Because the noughts have come and gone, I am trying to revisit all the Palme d’Or winners of the past decade. I started with my favourite Cannes winner of them all, Gus Van Sant’s Elephant, the middle film of his Death trilogy. Elephant, which is a fictionalized reimagination of the Columbine Massacre, follows the lives of ordinary students in a fictional high school as it builds to a disturbing and devastating conclusion.
This film is extraordinary because it successfully evokes a simultaneous feeling of sympathy and helplessness for the characters as they go about their regular affairs minutes before the shooting. Elephant thus gives a human face to all students who die in school shootings. Viewers can finally realize that these dead students are not just statistics to be forgotten, but are people who have touched lives and whose lives have been touched.
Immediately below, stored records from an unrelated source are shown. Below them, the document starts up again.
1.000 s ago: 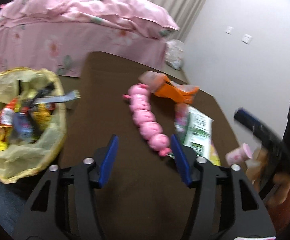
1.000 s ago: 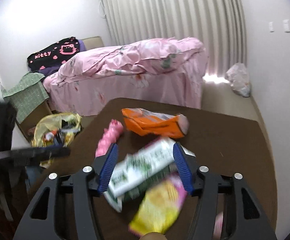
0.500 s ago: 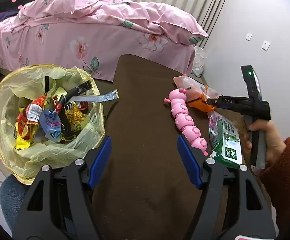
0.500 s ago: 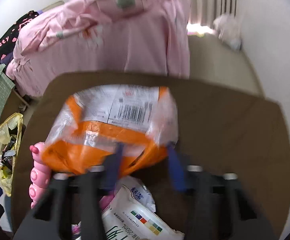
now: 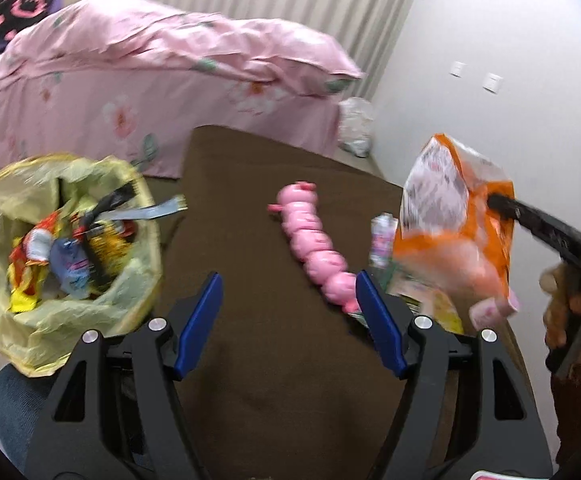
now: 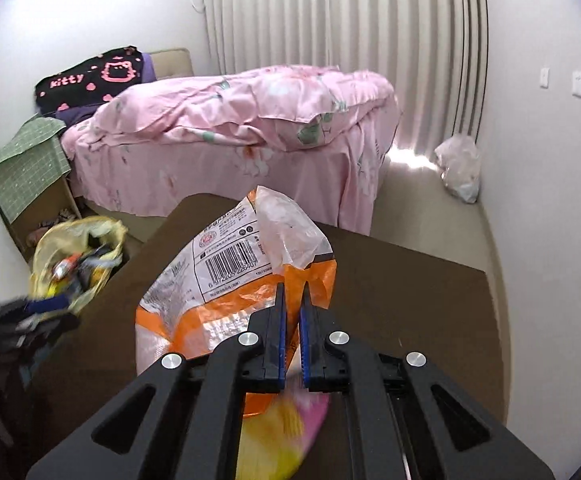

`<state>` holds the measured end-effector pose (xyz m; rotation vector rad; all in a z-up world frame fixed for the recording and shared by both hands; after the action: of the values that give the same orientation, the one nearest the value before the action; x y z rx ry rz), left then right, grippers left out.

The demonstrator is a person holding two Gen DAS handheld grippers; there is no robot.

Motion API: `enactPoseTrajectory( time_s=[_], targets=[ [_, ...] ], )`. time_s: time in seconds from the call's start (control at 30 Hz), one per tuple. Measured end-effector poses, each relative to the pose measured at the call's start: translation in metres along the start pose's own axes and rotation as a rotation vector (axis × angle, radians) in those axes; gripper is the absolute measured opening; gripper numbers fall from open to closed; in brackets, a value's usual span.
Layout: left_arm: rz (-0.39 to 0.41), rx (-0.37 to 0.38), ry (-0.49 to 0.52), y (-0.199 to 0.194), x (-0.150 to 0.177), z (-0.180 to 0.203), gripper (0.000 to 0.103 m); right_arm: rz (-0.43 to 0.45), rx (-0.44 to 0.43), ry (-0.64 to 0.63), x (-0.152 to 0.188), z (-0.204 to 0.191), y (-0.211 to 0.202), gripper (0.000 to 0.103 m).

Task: Collect trash
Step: 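Grasp the pink juice pouch with the left tool while the right tool holds the orange bag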

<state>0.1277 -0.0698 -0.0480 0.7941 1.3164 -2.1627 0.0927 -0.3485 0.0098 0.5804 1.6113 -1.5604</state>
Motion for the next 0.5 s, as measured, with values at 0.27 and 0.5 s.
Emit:
enactPoseTrajectory(
  time_s=[0.27,0.5],
  targets=[
    [-0.079,0.137,0.120,0.020,0.007,0.046,0.071,-0.037,-0.106,0.099,0.085,-0.010,-0.055,0.006],
    [-0.163,0.133,0.187,0.075,-0.013,0.078,0.071,-0.087,-0.060,0.119,0.141,-0.017,-0.060,0.006]
  ],
)
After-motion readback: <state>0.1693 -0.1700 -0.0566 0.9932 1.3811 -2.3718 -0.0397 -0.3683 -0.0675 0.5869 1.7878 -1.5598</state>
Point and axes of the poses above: each gripper's, at about its wrist camera, not at the fingertips, and y roughly the way its jaws point, z to its right, x to its underside, the point moved 1 cm from there along y, roughly the way its jaws point, and after that the axes turned 7 degrees about -y, right-handed, at the moved point
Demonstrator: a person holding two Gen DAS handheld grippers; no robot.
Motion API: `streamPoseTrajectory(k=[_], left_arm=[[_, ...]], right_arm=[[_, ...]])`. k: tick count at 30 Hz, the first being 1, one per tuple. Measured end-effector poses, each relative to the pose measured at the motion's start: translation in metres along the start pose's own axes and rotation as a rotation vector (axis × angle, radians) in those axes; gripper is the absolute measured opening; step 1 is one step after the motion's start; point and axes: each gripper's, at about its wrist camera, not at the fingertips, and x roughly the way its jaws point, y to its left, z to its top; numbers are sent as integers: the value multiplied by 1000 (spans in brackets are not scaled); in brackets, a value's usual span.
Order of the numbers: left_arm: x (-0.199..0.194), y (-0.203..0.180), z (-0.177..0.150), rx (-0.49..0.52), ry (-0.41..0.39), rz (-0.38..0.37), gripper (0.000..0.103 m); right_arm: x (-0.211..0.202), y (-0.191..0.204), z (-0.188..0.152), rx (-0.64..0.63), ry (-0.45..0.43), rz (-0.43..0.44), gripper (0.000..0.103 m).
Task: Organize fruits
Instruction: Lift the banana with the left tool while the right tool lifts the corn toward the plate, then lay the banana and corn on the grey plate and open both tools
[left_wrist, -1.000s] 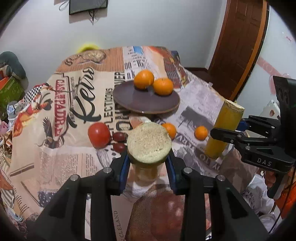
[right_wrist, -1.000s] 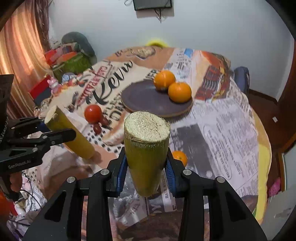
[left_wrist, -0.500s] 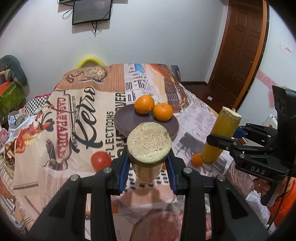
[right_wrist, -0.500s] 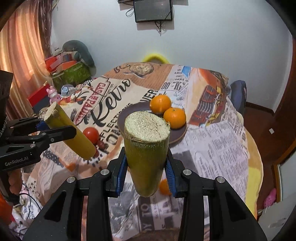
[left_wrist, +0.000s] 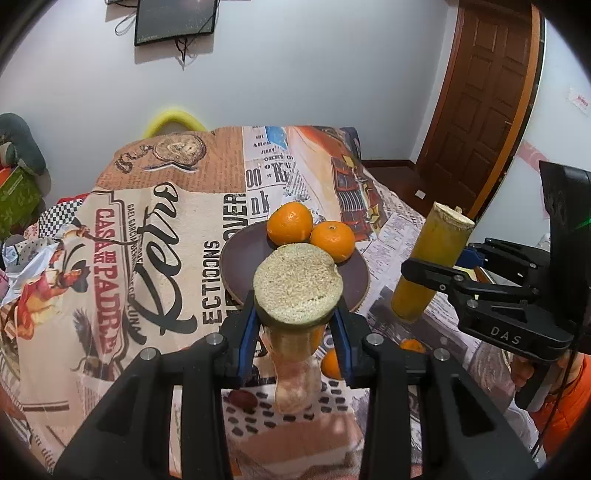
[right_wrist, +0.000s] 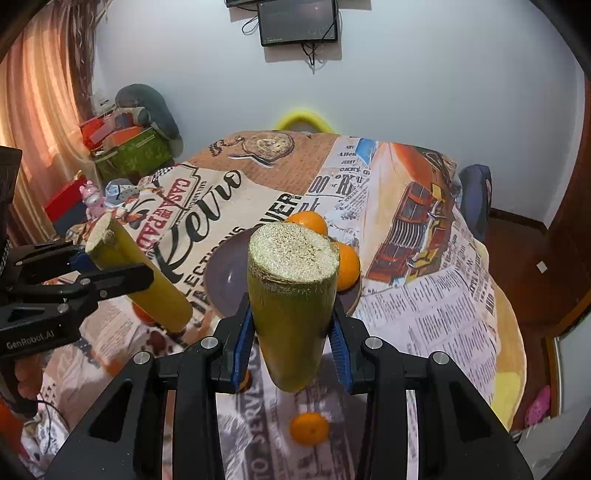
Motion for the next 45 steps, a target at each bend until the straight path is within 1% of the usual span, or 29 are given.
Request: streamPoseTrajectory(k=[12,20,26,32,34,38,42,45], left_arm=[[49,15,18,-31,52,-15,36],[70,18,30,-28,49,-24,36],[88,29,36,-75,57,-39,36],[103,42,40,-128,67,-44,37],[107,45,42,-134,68,-27,38],[112,48,40,-127,78,6,39],[110,46,37,-103,78,2,39],[105,42,36,-82,71,16,39]], right_arm=[[53,-12,11,-11,58,11,34],[78,-11,20,-46,84,25,34],[95,-9,23,-54,111,41,34],[107,-6,28,-81,125,56,34],[110,-5,28,-90,126,54,34],[108,-7,30,-80,120,62,34],[104,-10,31,-77,110,55,35],[101,-11,29,-70,110,45,35]])
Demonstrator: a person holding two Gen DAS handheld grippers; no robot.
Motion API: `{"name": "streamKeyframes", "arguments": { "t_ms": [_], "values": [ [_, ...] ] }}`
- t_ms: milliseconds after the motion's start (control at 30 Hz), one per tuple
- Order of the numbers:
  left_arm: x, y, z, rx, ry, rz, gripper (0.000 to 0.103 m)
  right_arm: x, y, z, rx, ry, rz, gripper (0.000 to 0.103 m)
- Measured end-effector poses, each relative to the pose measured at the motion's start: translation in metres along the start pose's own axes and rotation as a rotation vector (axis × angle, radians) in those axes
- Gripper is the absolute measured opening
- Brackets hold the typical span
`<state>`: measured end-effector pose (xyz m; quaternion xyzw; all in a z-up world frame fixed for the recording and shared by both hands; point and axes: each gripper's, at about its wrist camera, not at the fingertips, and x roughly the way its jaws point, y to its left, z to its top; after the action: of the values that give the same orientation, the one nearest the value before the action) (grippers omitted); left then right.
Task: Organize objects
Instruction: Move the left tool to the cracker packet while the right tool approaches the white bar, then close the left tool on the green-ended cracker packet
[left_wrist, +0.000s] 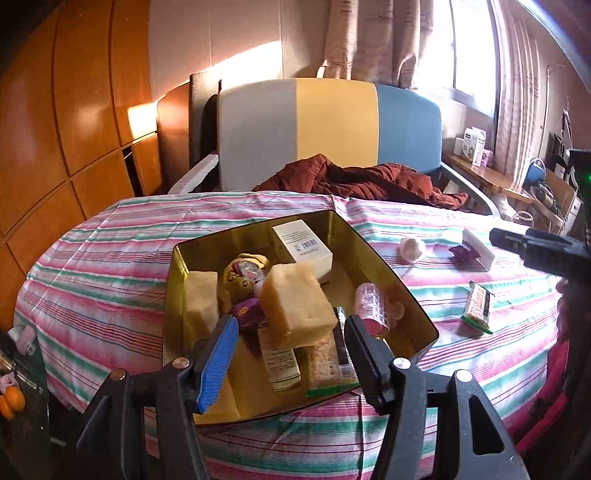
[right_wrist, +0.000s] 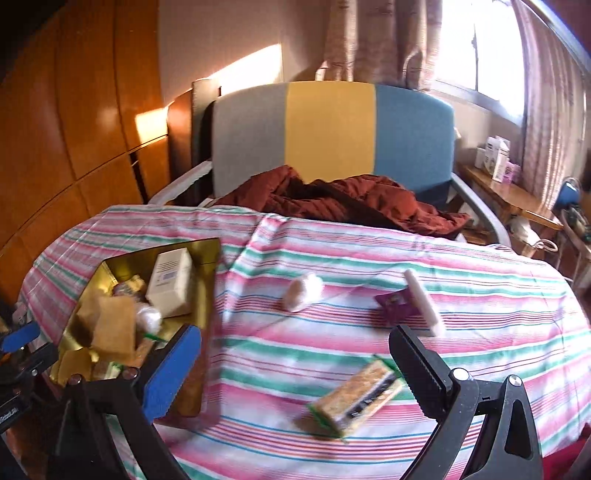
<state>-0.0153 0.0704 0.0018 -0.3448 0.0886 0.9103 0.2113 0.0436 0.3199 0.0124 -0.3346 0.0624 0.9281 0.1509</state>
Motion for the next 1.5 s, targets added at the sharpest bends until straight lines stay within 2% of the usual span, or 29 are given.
{"name": "streamKeyframes", "arguments": {
  "t_ms": [200,333,467,567,633,667,1067,1300,1500],
  "values": [
    [0.002,-0.018,0.006,0.050,0.003,-0.029,0.061,0.003,-0.056,0.009,0.014,-0.022,-0.123,0.102],
    [0.006,-0.035,0.009,0.089,0.010,-0.059,0.061,0.012,-0.110,0.006,0.101,-0.029,-0.211,0.102],
    [0.013,-0.056,0.012,0.136,0.032,-0.113,0.061,0.020,-0.165,-0.016,0.270,-0.015,-0.260,0.102],
    [0.019,-0.075,0.015,0.170,0.045,-0.157,0.061,0.028,-0.199,-0.028,0.427,0.055,-0.283,0.102],
    [0.023,-0.090,0.016,0.193,0.055,-0.191,0.069,0.029,-0.212,-0.031,0.502,0.052,-0.255,0.103],
    [0.026,-0.099,0.017,0.212,0.059,-0.218,0.074,0.030,-0.216,-0.032,0.523,0.062,-0.249,0.103],
    [0.077,-0.202,0.010,0.386,0.205,-0.374,0.074,0.037,-0.221,-0.040,0.571,0.128,-0.241,0.103],
    [0.105,-0.235,0.011,0.403,0.264,-0.404,0.074,0.038,-0.222,-0.039,0.582,0.134,-0.216,0.103],
    [0.130,-0.258,0.015,0.426,0.284,-0.405,0.074,0.038,-0.225,-0.038,0.598,0.132,-0.198,0.103]
  ]
}}
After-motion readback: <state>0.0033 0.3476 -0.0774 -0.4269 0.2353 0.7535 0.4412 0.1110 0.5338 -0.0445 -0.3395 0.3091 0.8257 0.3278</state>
The characters are richly developed by following the mundane nature of everyday high school life, a life that is soon to be rocked to its core by the disturbing resolution. A different perspective is used for each character. One scene will follow one character. Another scene will follow someone else. There are scenes where characters meet but these are revisited several times from different points of view. All in all, the direction and cinematography are majestic as Van Sant goes all Bela Tarr on us by using long uninterrupted tracking shots to evoke realism. The film’s use of bright autumn colors, with yellow the most prominent, is a sort of antidote to the blackening poison that is its denouement. However, the ubiquity of long haunting corridors brings a constant reminder of its darker theme.
Because I know the premise of the film, there is a sense of foreboding, of terrible things to come. In a way, this sense of fatalistic doom is actually the hook of the film. Still, there is something in me that tries temporarily to forget the tragedy that will eventually happen. This is like trying to ignore the “elephant in the room,” the idiom that is the pervading theme of Elephant. It is a metaphor for the gun problem in America – which has caused so many deaths but is still just being brushed off by politicians and ordinary citizens alike.
Overall, Elephant is a marvelous pièce de résistance for Gus Van Sant. What he explored superficially in some of his inferior films, like interconnectivity and lack of communication, he explores more deeply in this film. Elephant may produce polarizing reactions from the viewers, but these come from the same place – its lasting impact.